Brief - Retype the data exactly, from its first line to the line containing "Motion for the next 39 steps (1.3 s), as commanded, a", including both, and skip any picture.

Data to examine -
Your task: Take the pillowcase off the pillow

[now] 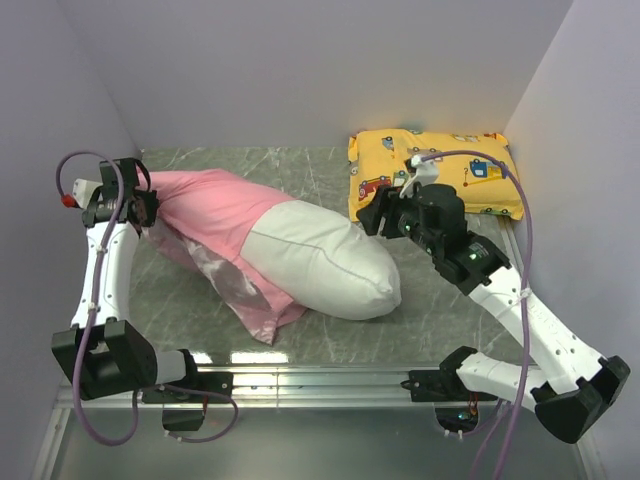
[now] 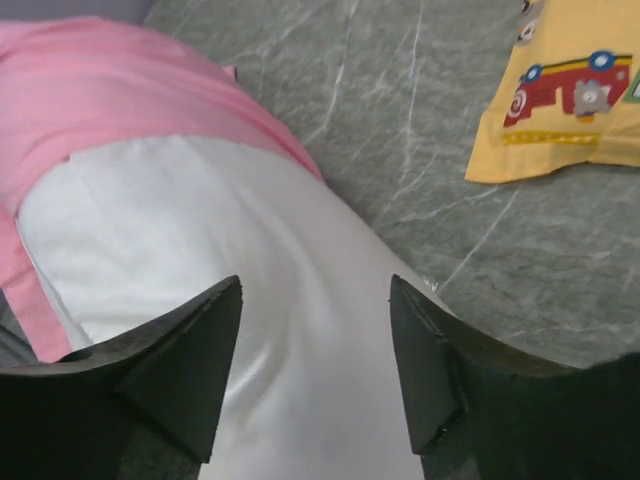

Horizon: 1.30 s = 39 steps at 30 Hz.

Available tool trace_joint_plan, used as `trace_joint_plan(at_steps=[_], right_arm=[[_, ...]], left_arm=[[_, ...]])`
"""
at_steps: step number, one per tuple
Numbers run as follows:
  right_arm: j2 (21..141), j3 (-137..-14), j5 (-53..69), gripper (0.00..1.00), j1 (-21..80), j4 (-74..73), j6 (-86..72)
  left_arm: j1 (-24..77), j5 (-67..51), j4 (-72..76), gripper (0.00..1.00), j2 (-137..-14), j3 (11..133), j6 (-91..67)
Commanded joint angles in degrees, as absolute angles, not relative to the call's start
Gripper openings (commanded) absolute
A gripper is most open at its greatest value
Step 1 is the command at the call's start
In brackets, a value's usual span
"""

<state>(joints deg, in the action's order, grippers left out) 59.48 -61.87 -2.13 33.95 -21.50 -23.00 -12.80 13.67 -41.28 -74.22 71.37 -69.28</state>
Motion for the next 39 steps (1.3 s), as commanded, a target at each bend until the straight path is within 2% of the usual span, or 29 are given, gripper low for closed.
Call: trace_joint_plan(at_steps=[1,5,9,16,19,23,25,27,28,29,30,31,32,33,36,39], right_arm=[[59.41,-68.71,-6.59,0.7,33.75,-22.76,-19.69],[59.85,-72.94,-7.37,0.76,39.18,-22.5,-15.92],[62.48,-76.89,-10.46,0.8,51.83,-23.2,-9.5],[75.66,-82.26,-21.52,0.85,72.83,-27.24,-2.91],[82.69,-83.93,-28.64,0.89,76.36,-29.26,-2.46],[90.95,-85.51,-39.09,0.93,75.68,-33.13,-4.65],[94.47,-86.4,-41.21,0.91,74.71,-35.93,-6.06],[95.62,-86.66,-40.96,0.79,73.3,-36.38,-6.85],[95.8,-87.18,-40.26,0.67,72.78,-37.43,-7.2],[95.28,-87.8,-40.08,0.3,72.34,-37.62,-7.21],[94.66,-88.24,-39.21,0.18,72.16,-37.88,-7.21],[91.26,-89.55,-31.89,0.0,71.81,-38.23,-6.6],[91.23,-89.56,-31.82,0.0,71.81,-38.06,-6.59],[89.49,-90.0,-24.59,0.0,71.63,-37.53,-6.42],[81.14,-89.74,-14.1,0.0,69.88,-33.67,-6.94],[75.86,-88.08,-2.84,0.0,61.11,-31.04,-10.36]], left_arm=[[-11.17,26.01,-39.19,0.0,-75.5,71.36,-69.43],[-8.36,27.77,-40.51,0.0,-76.99,73.12,-69.96],[-5.46,29.44,-42.53,0.0,-79.1,76.28,-70.48],[-3.25,30.5,-43.51,0.0,-80.68,77.52,-70.66],[-2.99,30.59,-43.33,0.0,-80.42,77.52,-70.31],[-2.9,30.76,-43.68,0.0,-79.37,78.48,-68.73],[-2.73,31.81,-44.03,0.0,-78.23,79.27,-67.33],[-2.64,32.78,-44.12,0.0,-77.0,80.33,-65.67],[-2.55,32.96,-43.51,0.0,-75.6,80.77,-64.78],[-2.64,33.22,-42.9,0.0,-74.8,81.55,-62.95],[-2.46,33.31,-42.46,0.0,-73.92,82.0,-61.97],[-2.37,33.22,-40.45,0.0,-71.65,83.57,-58.4],[-2.37,33.22,-40.43,0.0,-71.63,83.58,-58.36],[-2.29,32.44,-39.39,0.0,-70.06,84.45,-56.97],[-1.94,27.63,-32.71,0.0,-68.73,85.78,-49.85],[-1.06,22.79,-30.94,0.0,-71.36,90.51,-45.89]])
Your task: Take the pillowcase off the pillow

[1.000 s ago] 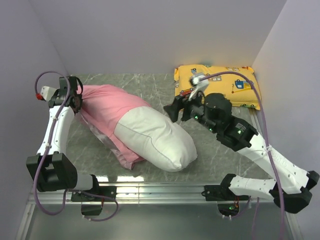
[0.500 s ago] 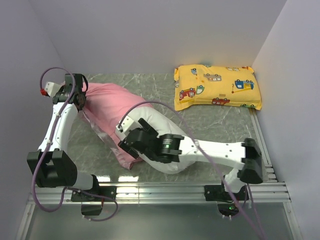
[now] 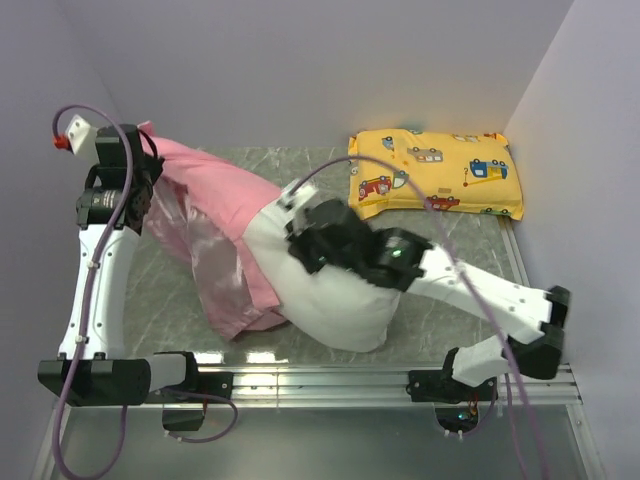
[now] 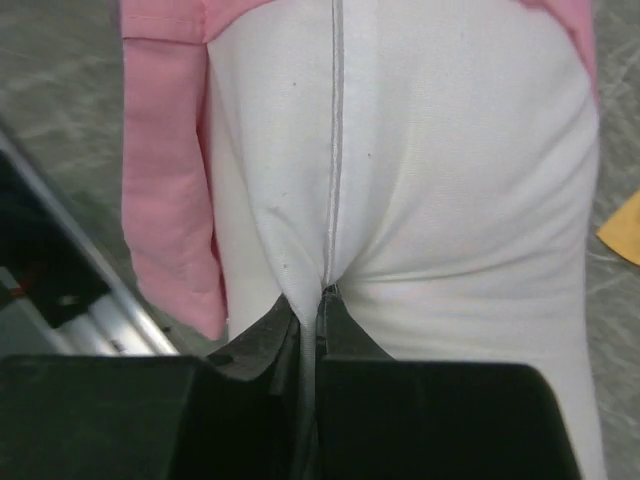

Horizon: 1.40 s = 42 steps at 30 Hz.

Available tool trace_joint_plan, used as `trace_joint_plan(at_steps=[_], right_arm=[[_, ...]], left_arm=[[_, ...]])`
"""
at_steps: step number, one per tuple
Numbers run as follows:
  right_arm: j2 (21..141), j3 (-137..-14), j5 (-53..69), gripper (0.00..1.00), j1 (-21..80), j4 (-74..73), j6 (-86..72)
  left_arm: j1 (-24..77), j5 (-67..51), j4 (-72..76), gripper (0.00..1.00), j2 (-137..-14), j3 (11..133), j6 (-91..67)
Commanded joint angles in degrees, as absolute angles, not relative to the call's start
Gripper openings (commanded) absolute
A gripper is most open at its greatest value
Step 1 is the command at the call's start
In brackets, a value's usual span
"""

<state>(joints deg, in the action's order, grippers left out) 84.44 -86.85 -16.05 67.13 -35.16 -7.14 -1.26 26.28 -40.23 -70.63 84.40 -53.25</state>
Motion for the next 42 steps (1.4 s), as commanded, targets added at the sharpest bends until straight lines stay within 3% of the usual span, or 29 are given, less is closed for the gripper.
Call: trace_joint_plan(at_steps=[1,5,7,8,11,14,17,20,21,24,25,32,38,42], right_arm=[[74.11,-85.2,1.8,0.0,58.47,-29.98,-12.2],[74.35,-77.8,3.52,0.0,46.78,-25.59,-14.41],[77.15,-74.12,2.38,0.0,43.6,-24.44,-14.67],[78.3,-72.96,3.77,0.0,42.81,-22.43,-14.85],[83.92,-69.35,4.39,0.0,40.61,-18.65,-16.61],[90.34,-68.91,2.03,0.0,37.54,-17.32,-19.24],[93.51,-69.78,-1.3,0.05,34.64,-16.88,-21.27],[92.9,-71.1,-4.91,0.29,33.93,-17.23,-21.18],[91.94,-71.36,-5.53,0.44,33.84,-17.31,-20.92],[89.66,-73.38,-7.47,0.65,34.01,-18.63,-20.39],[88.87,-73.91,-8.08,0.68,34.1,-18.98,-20.04],[79.64,-74.79,-12.9,0.77,39.8,-23.37,-18.11],[73.22,-70.76,-16.52,0.81,53.69,-25.84,-18.36],[72.5,-65.93,-20.2,0.84,62.47,-26.1,-20.21]], left_arm=[[-0.88,20.59,-30.42,0.0,-72.41,91.4,-44.23],[1.3,11.18,-29.79,0.05,-78.04,94.65,-41.49],[2.45,7.49,-28.4,0.18,-79.98,94.13,-40.44],[3.68,6.77,-27.43,0.34,-80.5,93.78,-40.34],[5.53,4.14,-25.76,0.57,-80.51,91.94,-39.64],[7.37,2.38,-24.87,0.73,-79.54,91.58,-38.41],[9.39,2.89,-25.22,0.79,-76.31,90.62,-38.06],[11.94,7.19,-27.68,0.8,-71.83,86.94,-40.16],[12.39,10.51,-28.38,0.8,-70.68,83.79,-42.6],[12.83,16.41,-30.41,0.8,-65.58,75.54,-48.49],[12.92,17.31,-30.32,0.8,-64.26,73.32,-49.56],[12.83,18.81,-28.65,0.86,-60.02,60.65,-56.34],[12.57,13.46,-20.93,0.93,-63.27,54.85,-57.74],[11.52,9.76,-17.23,0.91,-66.97,53.44,-58.27]])
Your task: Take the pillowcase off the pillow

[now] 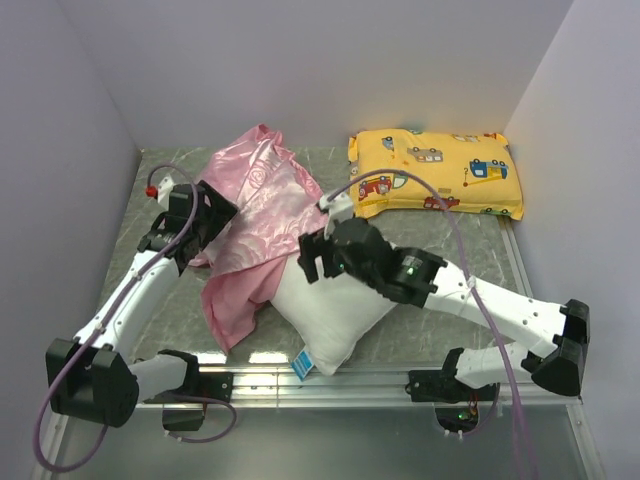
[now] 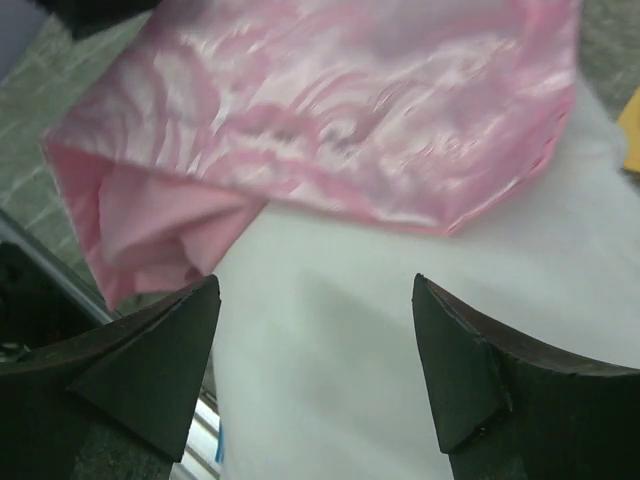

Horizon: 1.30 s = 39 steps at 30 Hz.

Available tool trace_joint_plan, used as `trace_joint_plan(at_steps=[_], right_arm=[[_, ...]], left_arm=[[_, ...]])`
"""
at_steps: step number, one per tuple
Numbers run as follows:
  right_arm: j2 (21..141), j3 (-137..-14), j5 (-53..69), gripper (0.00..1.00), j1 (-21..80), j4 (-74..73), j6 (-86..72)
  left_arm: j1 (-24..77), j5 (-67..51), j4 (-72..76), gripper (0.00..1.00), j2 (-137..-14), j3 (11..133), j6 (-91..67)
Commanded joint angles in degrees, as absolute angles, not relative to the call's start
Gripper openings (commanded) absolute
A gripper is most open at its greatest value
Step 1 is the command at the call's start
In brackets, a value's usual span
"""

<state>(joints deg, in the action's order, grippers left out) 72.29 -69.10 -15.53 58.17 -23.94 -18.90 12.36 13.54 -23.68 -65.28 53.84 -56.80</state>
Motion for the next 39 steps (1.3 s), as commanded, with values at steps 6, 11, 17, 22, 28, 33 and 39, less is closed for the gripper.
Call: trace_joint_plan(at_steps=[6,11,17,22,28,33,39], right_arm=[[80.4,-63.81,-25.57,0.87,66.97,-25.75,-21.36],[86.03,-63.46,-31.54,0.83,66.45,-26.36,-22.41],[82.11,-61.35,-31.73,0.0,61.88,-27.77,-24.78],[75.42,-58.36,-31.2,0.0,57.67,-29.96,-25.22],[67.6,-56.16,-31.29,0.0,54.32,-33.74,-25.84],[61.53,-55.11,-31.64,0.0,48.8,-36.47,-25.75],[56.69,-55.37,-29.19,0.0,45.97,-36.39,-23.82]], left_arm=[[10.11,7.64,-13.18,0.47,-70.05,51.86,-59.24],[9.06,8.35,-13.71,0.0,-71.8,53.17,-58.36],[4.94,9.49,-15.73,0.0,-72.86,56.33,-56.52],[-3.84,8.53,-16.79,0.0,-74.0,59.41,-54.76],[-11.58,7.64,-17.4,0.0,-77.95,63.1,-55.1],[-14.94,11.67,-18.81,0.01,-81.56,68.11,-56.08],[-15.82,8.81,-19.62,0.0,-86.57,72.86,-53.62]])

Written answer -
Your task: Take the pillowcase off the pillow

[now] 
[now] 

Horizon: 1.30 s = 39 steps at 30 Hz.

Available tool trace_joint_plan, used as `trace_joint_plan(at_steps=[_], right_arm=[[_, ...]], left_arm=[[_, ...]])`
"""
at_steps: step number, one per tuple
Numbers run as follows:
  right_arm: j2 (21..141), j3 (-137..-14), j5 (-53..69), gripper (0.00..1.00), j1 (-21..80), j4 (-74..73), j6 (-86..72)
  left_arm: j1 (-24..77), j5 (-67..51), j4 (-72..76), gripper (0.00..1.00), j2 (-137..-14), j3 (11..133), j6 (-91..67)
Commanded joint angles in degrees, as absolute angles, not relative to the call's start
Gripper openings (commanded) absolute
A gripper is most open at its greatest value
Step 1 is the command at the call's start
In brackets, a value's usual span
"""

<state>(joints deg, in the action's order, grippers left out) 59.48 -61.87 -2.13 33.95 -21.50 -23.00 -12.80 13.67 -41.28 -74.22 71.37 -69.28</state>
Motion for the next 39 steps (1.3 s), as commanded, a target at each bend until the straight path is within 2% of the usual span, or 29 are given, gripper low for closed.

That is the complete answer to the exercise.